*Requirement*
Please restate each line of the data below exactly. Omit all images.

(Data excerpts)

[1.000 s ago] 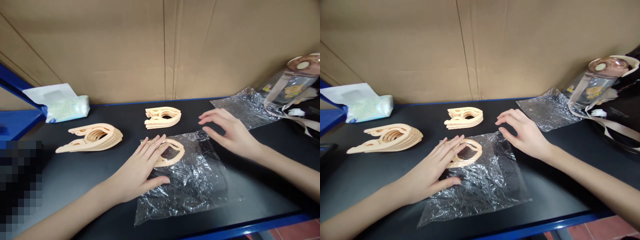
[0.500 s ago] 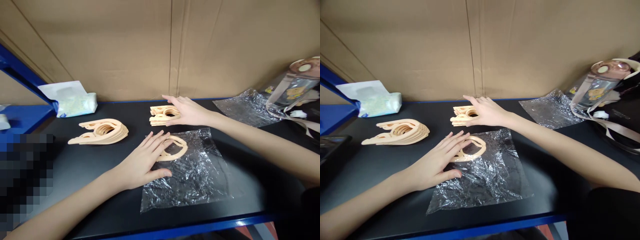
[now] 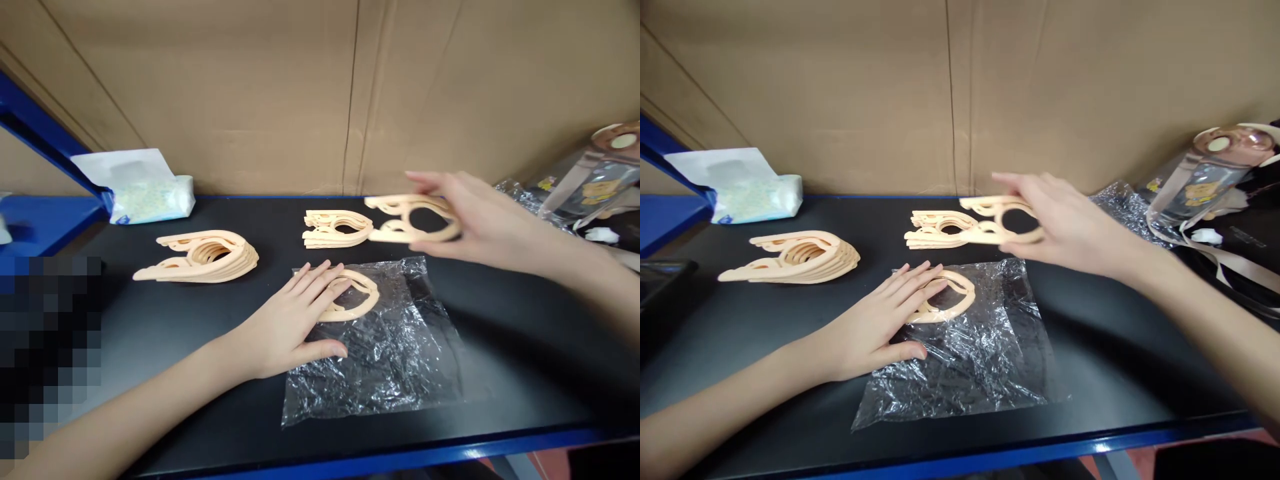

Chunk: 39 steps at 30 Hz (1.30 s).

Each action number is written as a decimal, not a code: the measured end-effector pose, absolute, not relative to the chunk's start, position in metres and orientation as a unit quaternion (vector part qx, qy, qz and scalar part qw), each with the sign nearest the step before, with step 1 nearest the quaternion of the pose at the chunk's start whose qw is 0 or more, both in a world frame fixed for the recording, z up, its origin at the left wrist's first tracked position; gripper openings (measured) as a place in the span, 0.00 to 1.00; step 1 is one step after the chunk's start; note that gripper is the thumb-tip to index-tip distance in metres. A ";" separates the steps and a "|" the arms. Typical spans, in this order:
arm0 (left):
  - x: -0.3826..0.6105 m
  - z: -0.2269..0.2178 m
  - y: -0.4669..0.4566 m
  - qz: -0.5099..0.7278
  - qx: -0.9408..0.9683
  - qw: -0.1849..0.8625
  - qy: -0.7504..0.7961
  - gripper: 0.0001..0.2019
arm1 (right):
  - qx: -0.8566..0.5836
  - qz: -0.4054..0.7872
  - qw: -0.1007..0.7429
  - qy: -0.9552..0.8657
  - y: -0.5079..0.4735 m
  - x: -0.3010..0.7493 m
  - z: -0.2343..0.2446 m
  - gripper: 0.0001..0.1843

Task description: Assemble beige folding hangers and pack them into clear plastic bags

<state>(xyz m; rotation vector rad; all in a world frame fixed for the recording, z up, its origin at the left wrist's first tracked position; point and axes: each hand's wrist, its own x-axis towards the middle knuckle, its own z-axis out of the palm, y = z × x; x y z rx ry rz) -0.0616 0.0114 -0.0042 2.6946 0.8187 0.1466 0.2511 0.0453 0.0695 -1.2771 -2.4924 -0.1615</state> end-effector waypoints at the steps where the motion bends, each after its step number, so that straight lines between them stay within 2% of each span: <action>1: -0.062 -0.005 0.011 0.051 0.944 0.159 0.285 0.42 | -0.448 -0.065 0.143 -0.880 0.033 0.265 0.071 0.36; 7: -0.062 -0.005 0.012 0.055 0.944 0.158 0.283 0.42 | -0.459 -0.058 0.083 -0.883 -0.032 0.309 0.058 0.38; 24: -0.062 -0.006 0.012 0.061 0.945 0.155 0.281 0.42 | -0.389 0.108 0.096 -0.910 -0.055 0.245 0.014 0.36; 31: -0.061 0.003 0.006 0.058 0.955 0.195 0.217 0.53 | -0.405 0.112 0.075 -0.904 -0.050 0.262 0.017 0.39; 35: -0.059 0.006 0.001 0.041 0.952 0.230 0.197 0.58 | -0.416 0.130 0.061 -0.898 -0.050 0.278 0.019 0.33; 39: -0.058 0.004 0.001 0.042 0.950 0.238 0.197 0.58 | -0.403 0.154 0.093 -0.897 -0.056 0.263 0.014 0.29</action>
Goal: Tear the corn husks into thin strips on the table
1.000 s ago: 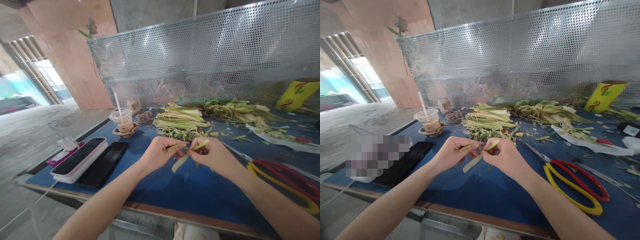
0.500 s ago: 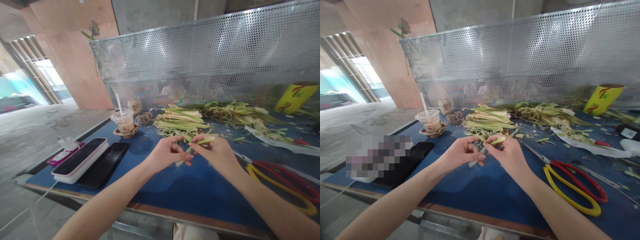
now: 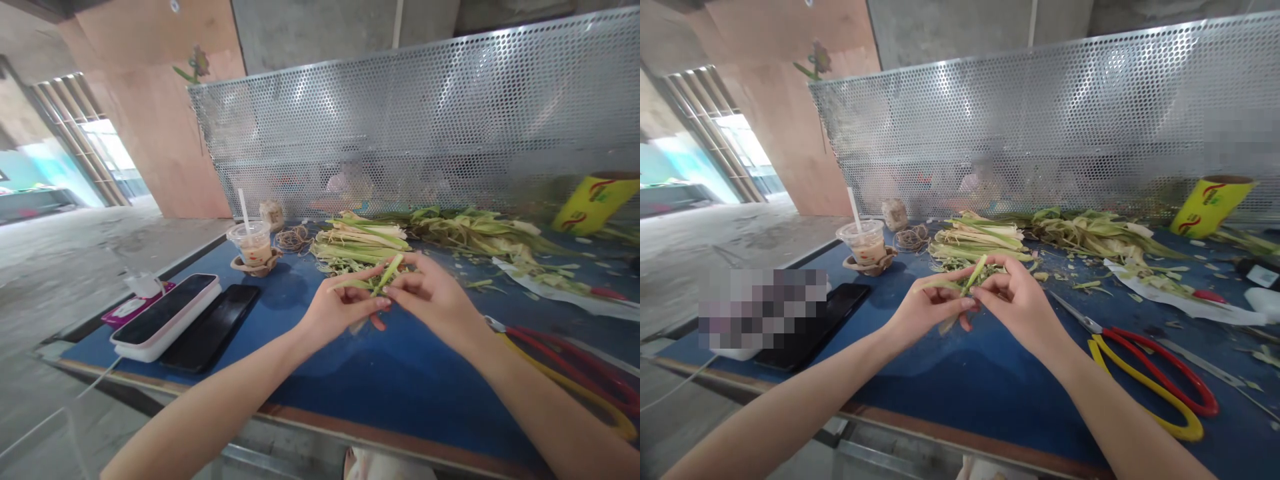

*Solution for this exercise*
[1.000 s ago] 
[0.500 s ago] 
[now] 

Chunk: 39 steps at 30 Hz (1.30 s).

Each action number is written as a decimal, not a code: the measured end-effector pose, absolute, not relative to the chunk's start, position in metres and orientation as a unit quaternion (vector part qx, qy, qz and scalar part qw), each with the sign nearest the step before, with step 1 nearest the quaternion of the pose at the chunk's start whose qw is 0 or more, both in a world frame fixed for the recording, z up, its origin at the left wrist's first tracked position; gripper openings (measured) as a place in the span, 0.00 to 1.00; step 1 is one step after the chunk's start; note that gripper is the thumb-tip to index-tip distance in metres. A ";" separates the steps and a "|" the arms. Typical spans, in this order:
arm0 (left):
  - x: -0.3826..0.6105 m
  - z: -0.2269..0.2178 m
  - y: -0.4669..0.4566 m
  - qz: -0.5099..0.7278
  - qx: -0.9408..0.9683
  - qw: -0.1849..0.8625
  - qy: -0.7504..0.7961
  - gripper: 0.0001..0.2019
arm1 (right):
  - qx: -0.8566..0.5836
  - qz: -0.4054..0.7872
  - qw: -0.1007..0.7429
  - qy: -0.9552..0.8657
  - y: -0.5079..0.4735 m
  - x: -0.3010..0.7493 m
  - z: -0.2343..0.2446 m
  - gripper: 0.0001..0.1843

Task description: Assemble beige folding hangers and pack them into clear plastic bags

<state>(xyz m; rotation vector rad; all in a world frame fixed for the recording, z up, its origin at the left wrist's first tracked position; point and axes: each hand's wrist, its own x-axis towards the middle knuckle, its own z-axis out of the palm, y = z × x; x y z rx ry rz) -0.0616 0.0114 -0.0042 2.6946 0.8187 0.1466 0.2511 0.0453 0.0695 -1.2771 -2.4924 -0.1615</state> end-effector waypoints at the steps where the motion bends, each after its step number, so that straight lines between them stay within 2% of each span: <action>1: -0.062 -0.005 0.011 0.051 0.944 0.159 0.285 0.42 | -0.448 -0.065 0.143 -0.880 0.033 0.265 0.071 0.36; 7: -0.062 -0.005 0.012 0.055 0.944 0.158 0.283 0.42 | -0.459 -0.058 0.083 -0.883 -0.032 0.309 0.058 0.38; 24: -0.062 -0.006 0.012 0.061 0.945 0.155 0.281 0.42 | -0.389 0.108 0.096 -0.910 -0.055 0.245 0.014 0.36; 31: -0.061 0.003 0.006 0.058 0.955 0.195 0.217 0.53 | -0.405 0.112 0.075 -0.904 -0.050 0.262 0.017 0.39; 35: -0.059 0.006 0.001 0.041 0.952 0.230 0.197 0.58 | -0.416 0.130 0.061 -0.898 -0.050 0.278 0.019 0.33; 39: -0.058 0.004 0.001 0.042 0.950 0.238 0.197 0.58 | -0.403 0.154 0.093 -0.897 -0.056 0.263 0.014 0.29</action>
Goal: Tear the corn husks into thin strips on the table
1.000 s ago: 
0.500 s ago: 
now: 

The requested output is complete.